Morton no contestó nada.
—¡Ah, señor!—añadió Sansón sonriendo,— es verdad que yo no debo dar consejos, ni señalar el peligro á mi amo, porque el amo es siempre sabio y el criado necio; pero no puedo remediar el saber de memoria los proverbios de nuestra ley, que se me salen de la boca cuando menos lo pienso. Si el señor me diera su venia, le diría... «Vase en pos de ella luégo, como va el buey al degolladero, y como el loco á las prisiones para ser castigado... Como el ave que se apresura al lazo y no sabe que es contra su vida, hasta que la saeta traspasó su hígado.»
—Entremos por esta calleja—dijo Morton sin hacer caso de la erudición de su criado.—Aquella es la casa de Lantigua.
Habían llegado cerca de la plazoleta, ya bautizada con el nombre de Plaza de Lantigua, y allí se detuvieron.
—¿De modo, señor, que esta noche no iremos á pasear por la orilla del mar?—dijo Sansón.—¿Nos estaremos de centinela en este delicioso lugar, mirando la luna?
Morton, los ojos fijos en la casa de Lantigua, no atendía á la verbosidad salomónica de su sirviente, el cual continuó diciendo:
—«Ví entre los jóvenes un mancebo falto de entendimiento... El cual pasaba por la casa, junto á la esquina de aquella... A la tarde del día, ya que obscurecía, en la obscuridad y tiniebla de la noche... y hé aquí que le sale al encuentro una mujer astuta de corazón... Rencillosa y alborotadora, sus piés no pueden estar en casa.»

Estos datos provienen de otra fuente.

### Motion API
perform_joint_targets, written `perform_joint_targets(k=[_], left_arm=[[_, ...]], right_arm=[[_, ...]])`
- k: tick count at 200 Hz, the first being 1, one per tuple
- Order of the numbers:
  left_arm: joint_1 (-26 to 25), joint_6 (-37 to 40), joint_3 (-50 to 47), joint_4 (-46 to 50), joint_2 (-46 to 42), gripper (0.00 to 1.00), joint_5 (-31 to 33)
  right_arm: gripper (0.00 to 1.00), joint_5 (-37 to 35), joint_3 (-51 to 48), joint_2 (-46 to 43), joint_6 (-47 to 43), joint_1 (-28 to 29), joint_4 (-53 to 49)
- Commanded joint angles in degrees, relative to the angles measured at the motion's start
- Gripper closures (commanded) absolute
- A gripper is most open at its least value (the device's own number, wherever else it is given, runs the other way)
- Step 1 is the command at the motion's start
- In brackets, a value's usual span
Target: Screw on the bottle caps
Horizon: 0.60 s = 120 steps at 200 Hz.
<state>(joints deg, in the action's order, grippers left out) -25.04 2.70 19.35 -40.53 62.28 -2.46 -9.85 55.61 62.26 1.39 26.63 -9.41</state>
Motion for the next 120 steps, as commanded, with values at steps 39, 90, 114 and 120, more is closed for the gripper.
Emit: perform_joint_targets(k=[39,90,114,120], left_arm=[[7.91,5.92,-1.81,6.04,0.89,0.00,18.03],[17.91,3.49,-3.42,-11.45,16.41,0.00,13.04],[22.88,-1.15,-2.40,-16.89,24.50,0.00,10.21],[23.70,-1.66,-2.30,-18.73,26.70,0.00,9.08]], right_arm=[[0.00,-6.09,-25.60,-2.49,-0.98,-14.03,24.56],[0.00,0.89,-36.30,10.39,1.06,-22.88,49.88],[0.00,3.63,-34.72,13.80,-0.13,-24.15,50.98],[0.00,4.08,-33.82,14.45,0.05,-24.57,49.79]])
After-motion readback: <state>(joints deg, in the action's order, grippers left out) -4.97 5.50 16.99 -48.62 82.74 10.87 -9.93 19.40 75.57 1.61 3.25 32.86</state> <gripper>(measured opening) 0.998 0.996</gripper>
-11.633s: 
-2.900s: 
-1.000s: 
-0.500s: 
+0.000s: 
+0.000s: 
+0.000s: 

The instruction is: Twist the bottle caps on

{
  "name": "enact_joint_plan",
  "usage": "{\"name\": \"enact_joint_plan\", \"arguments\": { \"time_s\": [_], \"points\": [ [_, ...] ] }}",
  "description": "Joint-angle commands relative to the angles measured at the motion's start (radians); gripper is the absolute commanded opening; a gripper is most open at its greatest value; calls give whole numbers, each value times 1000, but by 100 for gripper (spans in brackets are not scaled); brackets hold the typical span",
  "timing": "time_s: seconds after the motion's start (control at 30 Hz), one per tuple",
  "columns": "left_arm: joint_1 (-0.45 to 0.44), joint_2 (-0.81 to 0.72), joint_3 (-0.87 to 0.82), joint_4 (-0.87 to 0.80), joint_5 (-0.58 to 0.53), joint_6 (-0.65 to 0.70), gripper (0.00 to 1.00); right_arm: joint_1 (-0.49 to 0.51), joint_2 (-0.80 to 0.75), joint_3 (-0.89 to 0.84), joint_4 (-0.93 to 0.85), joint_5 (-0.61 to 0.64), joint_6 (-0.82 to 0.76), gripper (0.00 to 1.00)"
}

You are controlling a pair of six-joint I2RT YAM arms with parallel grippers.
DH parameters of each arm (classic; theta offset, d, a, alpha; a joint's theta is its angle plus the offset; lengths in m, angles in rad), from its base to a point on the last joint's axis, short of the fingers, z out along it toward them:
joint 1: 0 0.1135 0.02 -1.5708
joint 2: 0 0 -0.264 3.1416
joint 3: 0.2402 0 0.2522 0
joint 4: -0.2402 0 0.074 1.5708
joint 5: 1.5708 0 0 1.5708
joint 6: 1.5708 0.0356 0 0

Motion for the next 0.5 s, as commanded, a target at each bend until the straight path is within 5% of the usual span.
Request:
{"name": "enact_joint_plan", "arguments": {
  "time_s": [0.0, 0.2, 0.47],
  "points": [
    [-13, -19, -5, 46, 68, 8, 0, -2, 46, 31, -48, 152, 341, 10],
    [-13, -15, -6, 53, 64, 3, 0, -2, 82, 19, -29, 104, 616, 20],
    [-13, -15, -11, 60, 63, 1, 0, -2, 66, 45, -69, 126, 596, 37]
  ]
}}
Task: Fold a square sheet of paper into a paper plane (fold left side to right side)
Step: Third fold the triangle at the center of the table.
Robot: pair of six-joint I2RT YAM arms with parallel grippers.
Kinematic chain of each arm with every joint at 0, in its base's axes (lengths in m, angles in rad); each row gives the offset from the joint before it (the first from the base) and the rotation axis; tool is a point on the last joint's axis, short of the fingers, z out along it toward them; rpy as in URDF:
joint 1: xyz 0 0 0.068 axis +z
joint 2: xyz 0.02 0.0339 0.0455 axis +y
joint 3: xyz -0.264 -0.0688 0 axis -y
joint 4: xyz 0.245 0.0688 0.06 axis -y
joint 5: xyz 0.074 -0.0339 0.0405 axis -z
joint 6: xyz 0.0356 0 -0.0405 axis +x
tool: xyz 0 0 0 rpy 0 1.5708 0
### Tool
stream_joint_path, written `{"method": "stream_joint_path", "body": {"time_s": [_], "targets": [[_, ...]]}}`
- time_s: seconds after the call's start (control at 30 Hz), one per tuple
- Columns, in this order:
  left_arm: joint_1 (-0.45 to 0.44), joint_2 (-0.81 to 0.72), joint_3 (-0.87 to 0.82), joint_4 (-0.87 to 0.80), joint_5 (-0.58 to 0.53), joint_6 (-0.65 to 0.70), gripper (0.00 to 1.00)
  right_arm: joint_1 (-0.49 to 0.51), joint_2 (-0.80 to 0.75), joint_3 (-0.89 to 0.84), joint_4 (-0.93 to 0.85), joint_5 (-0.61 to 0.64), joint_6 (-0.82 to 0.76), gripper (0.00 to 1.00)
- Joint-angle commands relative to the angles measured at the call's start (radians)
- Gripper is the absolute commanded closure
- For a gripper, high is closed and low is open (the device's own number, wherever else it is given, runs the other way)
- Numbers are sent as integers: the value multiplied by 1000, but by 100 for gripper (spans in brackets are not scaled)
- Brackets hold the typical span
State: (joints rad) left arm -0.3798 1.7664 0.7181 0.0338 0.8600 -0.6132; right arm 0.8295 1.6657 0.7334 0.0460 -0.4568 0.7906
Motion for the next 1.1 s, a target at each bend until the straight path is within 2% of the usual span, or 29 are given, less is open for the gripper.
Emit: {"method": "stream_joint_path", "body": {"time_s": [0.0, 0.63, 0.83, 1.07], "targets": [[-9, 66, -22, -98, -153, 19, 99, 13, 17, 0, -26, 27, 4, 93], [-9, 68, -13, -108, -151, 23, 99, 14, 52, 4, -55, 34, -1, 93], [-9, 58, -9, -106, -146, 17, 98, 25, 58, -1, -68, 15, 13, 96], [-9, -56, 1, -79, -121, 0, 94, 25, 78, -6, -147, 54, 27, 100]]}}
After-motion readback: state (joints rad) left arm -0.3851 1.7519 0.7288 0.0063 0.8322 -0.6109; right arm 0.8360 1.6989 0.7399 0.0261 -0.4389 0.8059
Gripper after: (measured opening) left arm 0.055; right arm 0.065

—Calla, idiota—dijo repentinamente Daniel, poniendo la mano en la boca de su criado, para tapar aquella fuente de sabiduría.—¿No ves?... por aquella puerta que está en la callejuela ha salido una mujer.
—Yo veo un hombre.
—Sí, un hombre la acompaña—dijo Morton con voz ahogada.—Sansón, Sansón, si pronuncias una sola palabra te estrangulo... Ocultémonos tras esta esquina, porque vienen hacia acá.